== About this exercise ==
To complete this task, print all the data below exactly but leave out the images.

== Data provided ==
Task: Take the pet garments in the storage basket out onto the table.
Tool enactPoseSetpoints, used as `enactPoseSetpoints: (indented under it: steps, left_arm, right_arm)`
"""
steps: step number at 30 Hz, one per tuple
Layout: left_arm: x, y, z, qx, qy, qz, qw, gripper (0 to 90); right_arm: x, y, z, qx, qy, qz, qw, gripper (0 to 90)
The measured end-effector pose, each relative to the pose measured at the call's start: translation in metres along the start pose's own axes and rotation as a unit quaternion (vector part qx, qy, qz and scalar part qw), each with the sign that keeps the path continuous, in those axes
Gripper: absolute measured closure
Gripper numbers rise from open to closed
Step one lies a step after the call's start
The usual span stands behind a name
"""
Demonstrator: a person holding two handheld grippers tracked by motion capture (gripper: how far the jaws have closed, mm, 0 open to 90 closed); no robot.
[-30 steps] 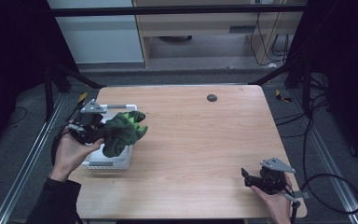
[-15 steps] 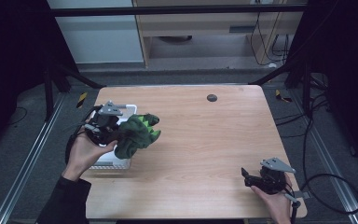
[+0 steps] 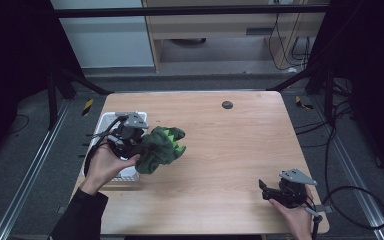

== Written response ==
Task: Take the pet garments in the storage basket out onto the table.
Tool enactPoseSetpoints, used as `enactPoseSetpoints: (indented under it: steps, left_arm, right_arm)`
"""
steps: step number at 30 Hz, one per tuple
Layout: left_arm: x, y, z, qx, qy, qz, qw, gripper (0 to 90); right_arm: x, y, z, qx, qy, qz, qw, gripper (0 to 90)
The measured end-effector pose, each relative to the pose measured at the call's start: translation in metres along the start pose's own axes and rotation as a unit quaternion (vector part qx, qy, qz and scalar part qw), each with the sign that keeps the path continuous, in those axes
Gripper: absolute measured closure
Gripper numbers rise from open to closed
Step one lies a step after the call's start
The usual span stands behind a name
"""
Demonstrator: a person holding two handheld grippers tracked by motion capture (gripper: how far the jaws have closed, mm, 0 open to 90 closed); no robot.
[-30 steps] 
[-15 steps] 
[+0 steps] 

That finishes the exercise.